Next Year in Nineveh


Persecution is nothing new for the Assyrian Christians of Mesopotamia (modern-day Iraq and Syria) who have survived a long list of genocides, massacres and ethnic cleansing campaigns.

The genocide being inflicted by the Islamic State is, in many ways, the same as the historic persecutions the Assyrians have faced, yet thanks to this modern genocide, they now face an existential threat in their indigenous homeland of Mesopotamia for the first time in their 6,700-plus-year history.

A long trend of emigration out of Mesopotamia has existed for more than two centuries, but has only increased during the past decades, due to the continued persecution and effects of globalization. Because of the attacks on the ancient community since the 2003 Iraq War, more Assyrians now live outside their ancestral homeland than inside it. For the first time in their history, the Assyrians have truly become a diaspora nation.

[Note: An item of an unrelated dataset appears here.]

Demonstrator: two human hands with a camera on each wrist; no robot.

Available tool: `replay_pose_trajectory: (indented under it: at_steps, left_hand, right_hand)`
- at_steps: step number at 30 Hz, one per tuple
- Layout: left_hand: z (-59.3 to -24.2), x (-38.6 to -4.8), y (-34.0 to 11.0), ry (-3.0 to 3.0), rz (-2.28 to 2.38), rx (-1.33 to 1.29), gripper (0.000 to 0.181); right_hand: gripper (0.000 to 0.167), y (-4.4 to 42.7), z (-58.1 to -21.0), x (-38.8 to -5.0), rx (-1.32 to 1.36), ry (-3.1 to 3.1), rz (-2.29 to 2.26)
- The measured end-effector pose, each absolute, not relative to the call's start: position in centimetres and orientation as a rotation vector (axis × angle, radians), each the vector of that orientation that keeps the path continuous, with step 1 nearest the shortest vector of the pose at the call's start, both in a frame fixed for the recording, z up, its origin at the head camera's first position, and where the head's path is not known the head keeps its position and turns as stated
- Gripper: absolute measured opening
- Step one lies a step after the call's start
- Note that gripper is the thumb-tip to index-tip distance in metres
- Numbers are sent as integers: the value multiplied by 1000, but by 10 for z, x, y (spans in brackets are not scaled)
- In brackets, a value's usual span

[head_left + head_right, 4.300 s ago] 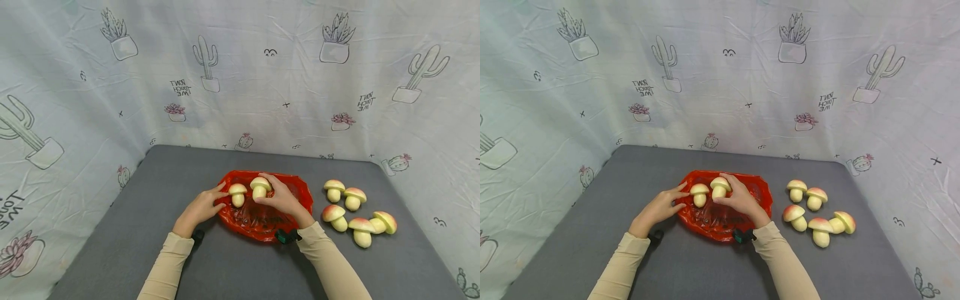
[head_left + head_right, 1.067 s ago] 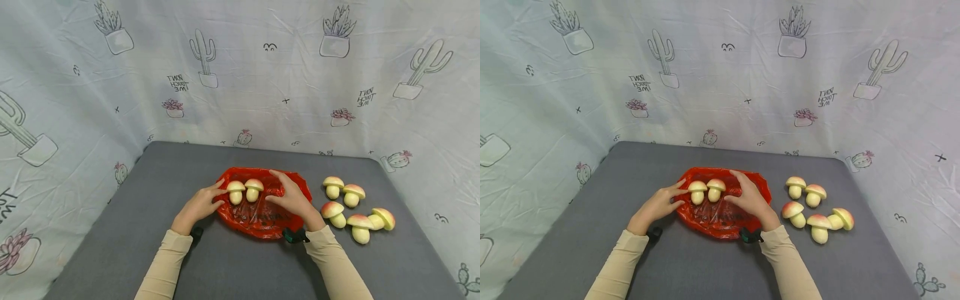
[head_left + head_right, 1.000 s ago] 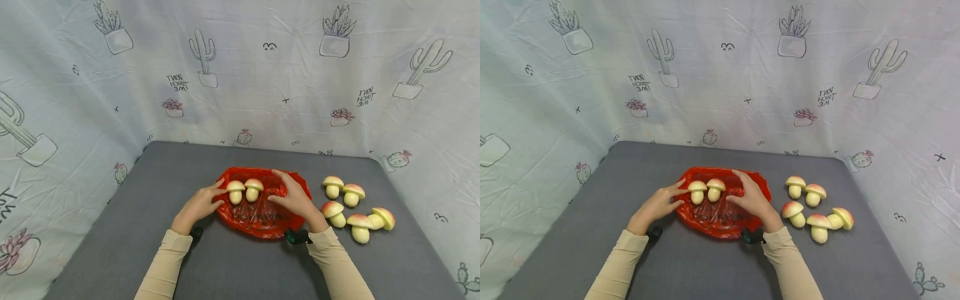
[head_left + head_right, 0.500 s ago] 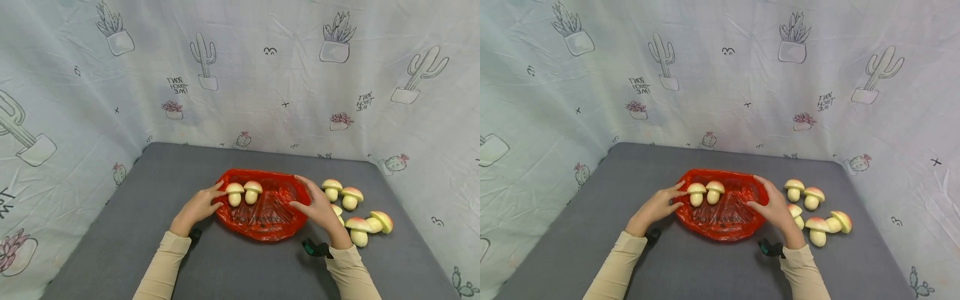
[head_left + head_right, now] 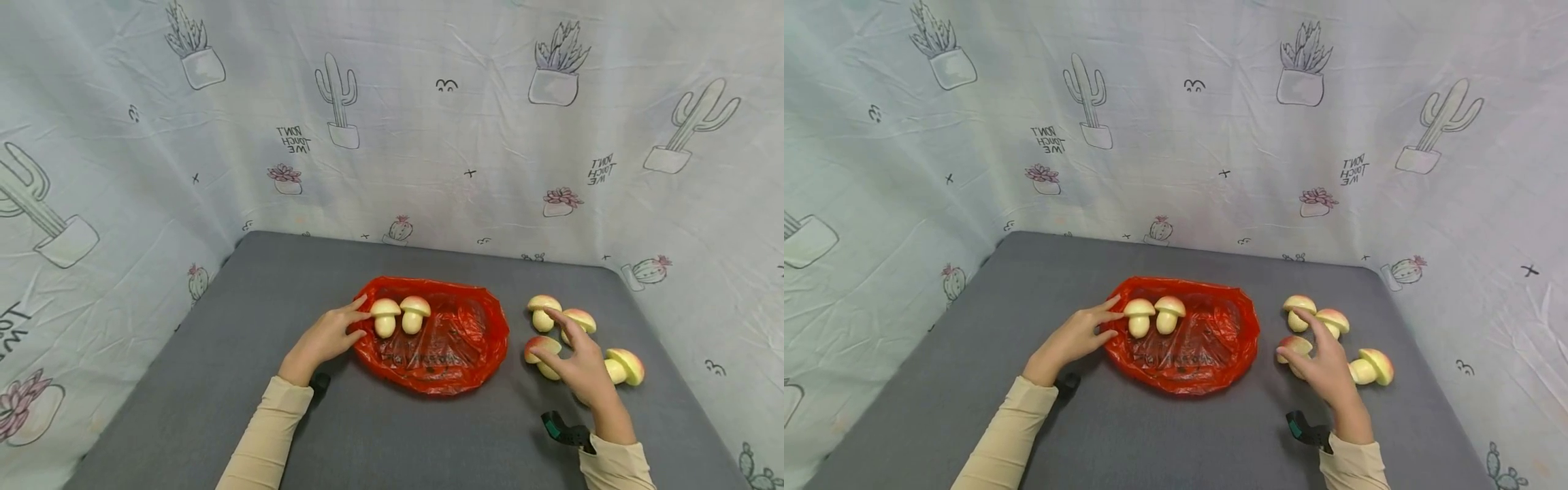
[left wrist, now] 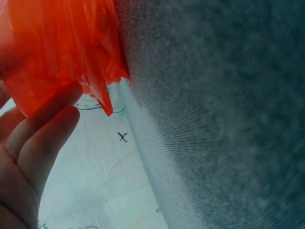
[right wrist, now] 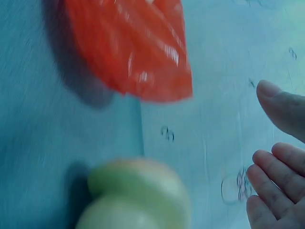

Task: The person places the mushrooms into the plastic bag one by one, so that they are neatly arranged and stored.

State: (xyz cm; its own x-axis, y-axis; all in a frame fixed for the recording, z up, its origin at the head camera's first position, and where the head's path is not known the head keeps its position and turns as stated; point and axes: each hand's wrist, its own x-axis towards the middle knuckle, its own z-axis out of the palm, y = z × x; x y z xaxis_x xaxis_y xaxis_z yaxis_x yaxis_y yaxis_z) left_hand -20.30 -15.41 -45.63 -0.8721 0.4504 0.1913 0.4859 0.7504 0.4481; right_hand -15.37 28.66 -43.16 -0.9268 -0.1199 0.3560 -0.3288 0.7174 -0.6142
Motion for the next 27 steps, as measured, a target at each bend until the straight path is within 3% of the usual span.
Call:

Within the Assyrian diaspora communities exists a great fear that the end of the culture and Syriac language will not come at the hands of the Islamic State or subsequent groups, but rather within the peace and security of western nations.

Many Assyrians from Middle Eastern states can attest to the forced assimilation tactics used by neighboring peoples. This includes Saddam Hussein’s Arab Nationalist government’s banning the Syriac language within public circles; the forced changing of the legal names of all historic Assyrian villages and towns in Turkey; and the Kurdistan Regional Government’s appropriation of the Assyrians’ historic relics and monuments. Assyrians have experienced assimilation and appropriation in their own homeland for centuries.

Another form of assimilation is currently being experienced in the diaspora; this one is not forced, but rather accepted, especially by the Assyrian youth. The breakdown of Syriac as the main social language inside the home, the lack of continuation of Assyrian customs and traditions, and the lack of knowledge of young people’s own history are a few signs of the loss of the Assyrian culture.

Assimilation within new host states is not by any means a negative, nor is it frowned upon, but is rather something that is highly encouraged. But, unlike many other ethnic groups that have a state within which to continue their traditions, language and history, the Assyrians are seeing their history destroyed, language forbidden, and traditions eradicated in their own homeland. Thus, the assimilation within diaspora communities will ultimately result in the destruction of the Assyrian culture altogether, something not experience by many other diaspora communities.

The Assyrians would do well to examine the most famous historic diaspora community in the western world – the Jewish people. The Jewish diaspora began after the destruction of the second temple by the Romans in 70 A.D. Since then, the Jewish community has dispersed from Spain to India. For the next 2,000 years, the Jews survived, thrived and died in the diaspora. More importantly, they maintained their distinct ethno-religious identity, even after countless pogroms, genocides and expulsions, for 2,000 years.

Investigating how the Jews survived the diaspora is important for Assyrians, especially during these turbulent times. Although much could be written on this matter, the rest of this article focuses on one small aspect of the community that helped maintain its survival.

The Jewish people said four simple words during their time in the diaspora: “Next year in Jerusalem.” These words were used during joyous times, but more importantly were said during times of struggles and hardships, genocides and expulsions.

That saying can be turned into “Next year in Nineveh” for the Assyrian people. Nineveh is the ancient capital of the Assyrian Empire and the symbolic center for the Assyrians. During weddings and festivals, Christmases and Akitu (the Assyrian-Babylonian New Year), during good times and bad, the saying “Next year in Nineveh” should resonate in every city that hosts an Assyrian diaspora community.

These four words will help bring to light the relationship the Assyrians have to their ancient capital of Nineveh (modern-day Mosul) and the surrounding region. At best, it will bring about a desire to make those words come true and at worst remind everyone of what they should be aspiring to accomplish.

Even now, as brave saviors battle to reclaim Nineveh – with its war-torn walls, churches and ancient monuments – from the hands of the Islamic State, the saying “Next year in Nineveh” should echo throughout the Assyrian diaspora.

This call to adopt the saying used by the Jewish diaspora is not meant to be a political one, but rather is meant to remind the Assyrian diaspora that for 2,000 years, because of those four words, the hope of return never died.

Congressman Jeff Fortenberry, In Defense of Christians and The Philos Project are currently leading a push for the creation of a Nineveh Plain province for ethno-religious minorities. This recent re-ignition of the Nineveh Plan is a sign that Assyrians can continue to hope that “next year in Nineveh” will actually come true … sooner than anyone ever expected.

At one time, every Assyrian festival, Mass, wedding and birth was held within Nineveh and its surrounding areas. May the words “next year in Nineveh” be said at every festival, Mass, wedding and birth that is celebrated in the diaspora and provide a renewed hope that Assyrians will once again celebrate in Nineveh.